On the podium, directing his choral and instrumental forces, Wilkinson takes on a much more vividly communicative demeanour. The opening Bach Credo – Bach’s filling out of the original intoned opening of Bassanti’s setting – has a wonderfully sprightly step to it, spruced up by some delicious continuo work from Thomas Foster and some wonderfully bird-like twitterings from violinists Lucy Russell and Marcus Barcham-Stevens. Wilkinson keeps it all very light on its feet, compensating for the sometimes fragile solo voices and the lack of true depth in the chorus. Rhythmic vigour is the key element here, but in the Amen, the long-breathed melodic lines are splendidly sustained across the choir.

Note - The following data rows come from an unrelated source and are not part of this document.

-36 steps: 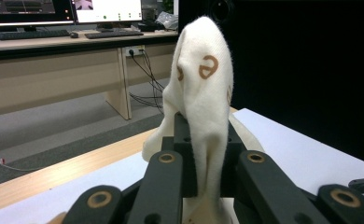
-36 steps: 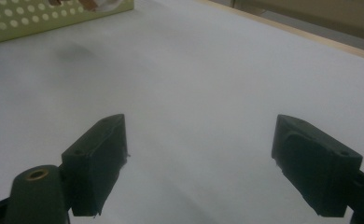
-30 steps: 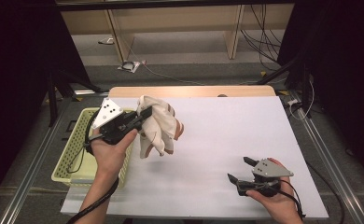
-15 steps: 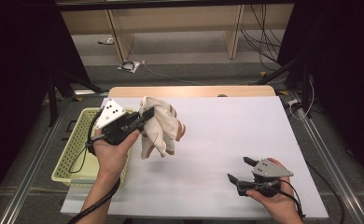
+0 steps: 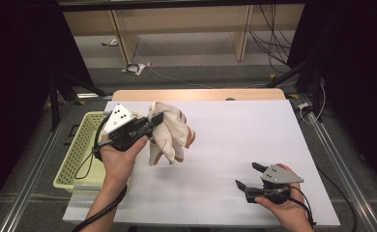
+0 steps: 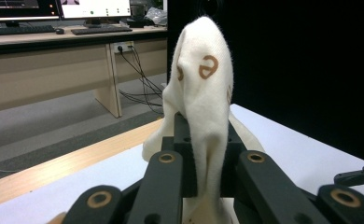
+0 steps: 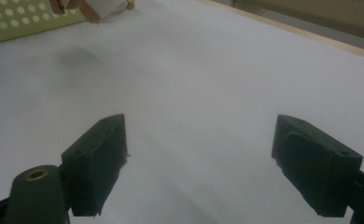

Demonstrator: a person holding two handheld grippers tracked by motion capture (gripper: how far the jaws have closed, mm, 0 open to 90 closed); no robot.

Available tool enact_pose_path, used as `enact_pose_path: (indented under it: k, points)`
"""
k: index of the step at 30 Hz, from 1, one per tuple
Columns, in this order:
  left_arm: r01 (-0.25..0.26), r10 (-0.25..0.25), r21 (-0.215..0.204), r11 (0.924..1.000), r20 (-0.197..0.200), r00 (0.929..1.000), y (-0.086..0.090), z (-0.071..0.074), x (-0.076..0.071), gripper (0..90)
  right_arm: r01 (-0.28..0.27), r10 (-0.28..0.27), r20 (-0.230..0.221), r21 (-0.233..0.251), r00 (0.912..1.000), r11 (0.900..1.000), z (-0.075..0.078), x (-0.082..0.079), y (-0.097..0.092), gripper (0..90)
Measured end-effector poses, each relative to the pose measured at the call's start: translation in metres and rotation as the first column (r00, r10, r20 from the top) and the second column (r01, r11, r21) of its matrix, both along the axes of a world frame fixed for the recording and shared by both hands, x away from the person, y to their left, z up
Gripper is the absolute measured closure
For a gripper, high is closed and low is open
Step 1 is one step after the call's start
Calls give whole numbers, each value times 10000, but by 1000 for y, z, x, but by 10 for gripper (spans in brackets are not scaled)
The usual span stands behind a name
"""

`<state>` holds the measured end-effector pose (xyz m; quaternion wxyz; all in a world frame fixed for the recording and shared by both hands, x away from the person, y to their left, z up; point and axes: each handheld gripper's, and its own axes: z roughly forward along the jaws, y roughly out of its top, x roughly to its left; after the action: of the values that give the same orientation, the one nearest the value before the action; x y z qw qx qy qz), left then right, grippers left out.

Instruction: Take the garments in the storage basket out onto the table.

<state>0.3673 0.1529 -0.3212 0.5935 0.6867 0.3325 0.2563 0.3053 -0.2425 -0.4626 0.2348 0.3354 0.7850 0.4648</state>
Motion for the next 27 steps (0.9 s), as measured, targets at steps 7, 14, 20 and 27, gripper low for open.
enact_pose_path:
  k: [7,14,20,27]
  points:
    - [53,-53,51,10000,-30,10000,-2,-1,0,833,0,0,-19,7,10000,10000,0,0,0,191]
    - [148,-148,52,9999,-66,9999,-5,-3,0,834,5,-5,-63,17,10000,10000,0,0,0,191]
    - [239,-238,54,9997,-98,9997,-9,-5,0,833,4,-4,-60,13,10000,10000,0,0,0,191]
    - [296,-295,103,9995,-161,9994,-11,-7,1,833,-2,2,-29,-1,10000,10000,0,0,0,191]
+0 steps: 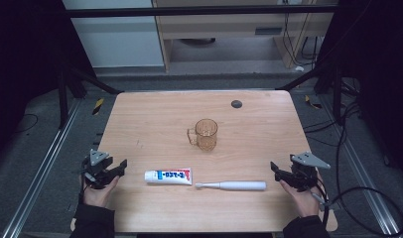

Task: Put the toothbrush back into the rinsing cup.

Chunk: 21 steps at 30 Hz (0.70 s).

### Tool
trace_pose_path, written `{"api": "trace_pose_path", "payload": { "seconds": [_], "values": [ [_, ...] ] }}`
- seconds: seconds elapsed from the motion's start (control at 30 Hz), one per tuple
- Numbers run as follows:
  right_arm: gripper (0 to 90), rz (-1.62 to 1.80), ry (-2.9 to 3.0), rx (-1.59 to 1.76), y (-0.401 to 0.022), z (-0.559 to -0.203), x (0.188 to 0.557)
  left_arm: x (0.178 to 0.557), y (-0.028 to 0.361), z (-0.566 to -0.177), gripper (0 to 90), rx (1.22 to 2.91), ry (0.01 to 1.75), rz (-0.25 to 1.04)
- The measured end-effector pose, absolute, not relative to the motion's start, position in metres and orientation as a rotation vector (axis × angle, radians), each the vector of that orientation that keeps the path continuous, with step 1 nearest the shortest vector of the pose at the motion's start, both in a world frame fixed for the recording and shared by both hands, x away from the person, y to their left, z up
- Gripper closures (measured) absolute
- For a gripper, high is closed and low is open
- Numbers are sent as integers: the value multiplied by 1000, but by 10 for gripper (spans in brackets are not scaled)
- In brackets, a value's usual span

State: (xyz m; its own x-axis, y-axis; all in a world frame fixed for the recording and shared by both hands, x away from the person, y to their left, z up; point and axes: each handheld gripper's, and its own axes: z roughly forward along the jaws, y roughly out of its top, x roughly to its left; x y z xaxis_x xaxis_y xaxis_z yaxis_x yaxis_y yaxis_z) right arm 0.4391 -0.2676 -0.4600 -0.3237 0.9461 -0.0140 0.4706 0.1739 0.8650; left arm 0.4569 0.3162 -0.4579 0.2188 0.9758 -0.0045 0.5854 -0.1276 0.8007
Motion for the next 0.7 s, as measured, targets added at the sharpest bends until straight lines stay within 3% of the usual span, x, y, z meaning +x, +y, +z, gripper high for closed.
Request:
{"api": "trace_pose_path", "payload": {
  "seconds": [0.07,0.37,0.53,0.6,0.67,0.7],
  "values": [
    [246,1075,1890,1333,-267,-459,438,457,316,-459,465,1800,1446,705],
    [463,1090,2021,1293,-248,-453,432,455,316,-461,460,1792,1425,714],
    [533,1080,2075,1296,-241,-454,433,456,313,-461,462,1796,1418,713],
    [614,1067,2112,1297,-236,-455,433,456,311,-462,462,1804,1416,709],
    [635,1060,2127,1298,-235,-455,432,456,310,-462,458,1809,1417,708],
    [696,1045,2157,1291,-232,-457,432,456,309,-462,456,1811,1417,707]
  ]
}}
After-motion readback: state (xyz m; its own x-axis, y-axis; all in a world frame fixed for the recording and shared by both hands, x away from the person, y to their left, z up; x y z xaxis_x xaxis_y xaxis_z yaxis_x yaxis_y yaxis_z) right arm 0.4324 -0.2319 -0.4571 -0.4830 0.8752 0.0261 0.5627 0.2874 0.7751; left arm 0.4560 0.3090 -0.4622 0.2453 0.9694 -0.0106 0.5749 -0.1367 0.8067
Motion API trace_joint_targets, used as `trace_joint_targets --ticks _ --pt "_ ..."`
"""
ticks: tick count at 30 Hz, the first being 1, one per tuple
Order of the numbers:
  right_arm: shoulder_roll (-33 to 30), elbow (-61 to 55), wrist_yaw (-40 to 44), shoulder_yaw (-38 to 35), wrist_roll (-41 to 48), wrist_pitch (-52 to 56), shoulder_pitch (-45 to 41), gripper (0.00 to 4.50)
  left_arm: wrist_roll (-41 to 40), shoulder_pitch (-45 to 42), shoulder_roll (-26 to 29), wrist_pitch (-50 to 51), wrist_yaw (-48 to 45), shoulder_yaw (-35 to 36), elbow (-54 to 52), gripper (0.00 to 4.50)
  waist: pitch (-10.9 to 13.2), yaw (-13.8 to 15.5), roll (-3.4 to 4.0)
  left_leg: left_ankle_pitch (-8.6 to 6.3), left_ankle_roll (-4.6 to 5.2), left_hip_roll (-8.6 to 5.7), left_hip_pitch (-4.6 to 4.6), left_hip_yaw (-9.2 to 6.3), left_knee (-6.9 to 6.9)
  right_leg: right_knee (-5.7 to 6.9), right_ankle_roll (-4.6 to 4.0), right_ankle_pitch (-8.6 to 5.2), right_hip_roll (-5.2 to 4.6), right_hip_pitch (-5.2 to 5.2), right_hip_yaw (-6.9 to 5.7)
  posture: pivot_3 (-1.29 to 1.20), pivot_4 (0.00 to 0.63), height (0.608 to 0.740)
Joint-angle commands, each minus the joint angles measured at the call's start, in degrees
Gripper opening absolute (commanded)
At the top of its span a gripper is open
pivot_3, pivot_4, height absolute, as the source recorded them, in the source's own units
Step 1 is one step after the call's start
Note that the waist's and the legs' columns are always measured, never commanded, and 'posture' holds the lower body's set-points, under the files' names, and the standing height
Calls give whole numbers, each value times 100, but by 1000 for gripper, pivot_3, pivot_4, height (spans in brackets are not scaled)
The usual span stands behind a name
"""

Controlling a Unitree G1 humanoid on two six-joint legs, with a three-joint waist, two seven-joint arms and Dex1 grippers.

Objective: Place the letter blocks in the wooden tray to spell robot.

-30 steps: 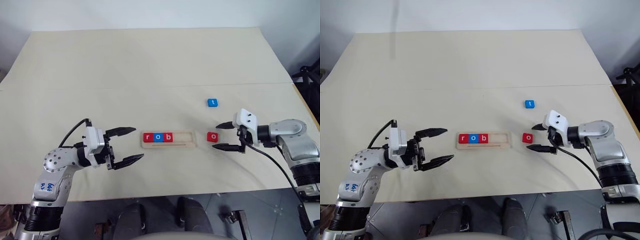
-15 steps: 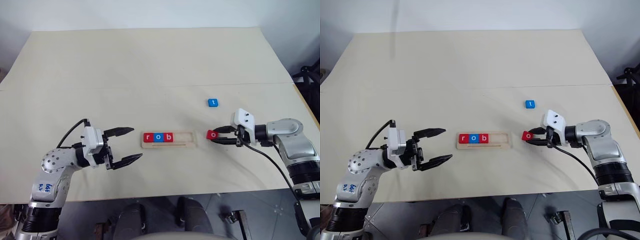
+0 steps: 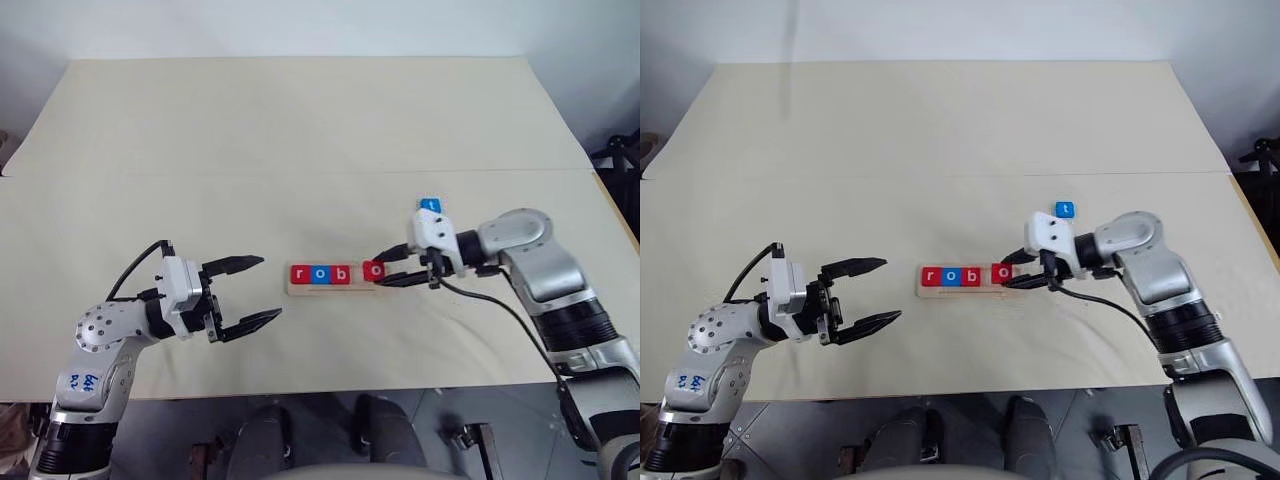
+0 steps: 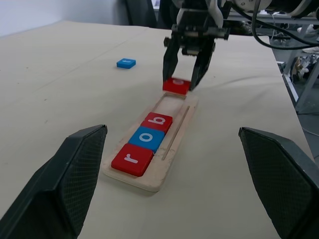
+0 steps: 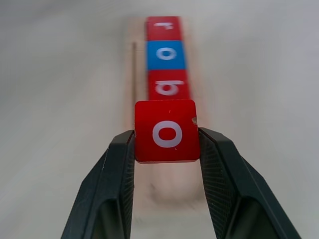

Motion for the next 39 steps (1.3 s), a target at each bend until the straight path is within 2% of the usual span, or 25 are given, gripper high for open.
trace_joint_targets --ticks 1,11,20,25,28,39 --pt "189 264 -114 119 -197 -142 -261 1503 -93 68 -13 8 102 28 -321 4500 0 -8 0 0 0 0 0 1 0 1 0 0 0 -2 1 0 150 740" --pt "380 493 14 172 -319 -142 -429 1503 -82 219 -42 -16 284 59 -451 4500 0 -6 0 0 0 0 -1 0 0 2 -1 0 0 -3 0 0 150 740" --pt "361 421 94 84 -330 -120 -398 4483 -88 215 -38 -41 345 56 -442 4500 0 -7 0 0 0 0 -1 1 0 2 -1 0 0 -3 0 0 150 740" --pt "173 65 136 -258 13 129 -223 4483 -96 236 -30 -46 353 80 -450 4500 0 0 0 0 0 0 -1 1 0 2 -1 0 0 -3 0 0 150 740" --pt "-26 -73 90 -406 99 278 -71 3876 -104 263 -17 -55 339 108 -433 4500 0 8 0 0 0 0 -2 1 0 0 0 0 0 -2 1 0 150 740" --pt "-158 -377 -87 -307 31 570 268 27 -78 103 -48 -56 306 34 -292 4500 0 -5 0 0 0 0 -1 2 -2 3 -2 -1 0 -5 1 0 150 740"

This carries on in an equally sprightly account of a verse from Caldara’s Magnificat.
The main work on the disc, the B minor Mass Credo has great energy and vitality, helped along by a virile striding bass, some exceptional trumpet playing (in the “Patrem omnipotentem”), and a subtle sense of balance which integrates instrumental and vocal forces most effectively. The acoustical environment of the Dundee church in which the recording was made adds just the right amount of bloom to the sound without in any way obscuring the crystalline detail over which Wilkinson lavishes so much care.
Probably the best choral singing on the disc comes in the Palestrina where the intertwining polyphonic lines are superbly traced, the choir showing a real sensitivity towards the style as well as a lovely blend of tone and exemplary diction. If the scholarly depth of this release seems a little daunting to the less academically-inclined listener, then on the strength of this performance alone the disc can be very strongly recommended.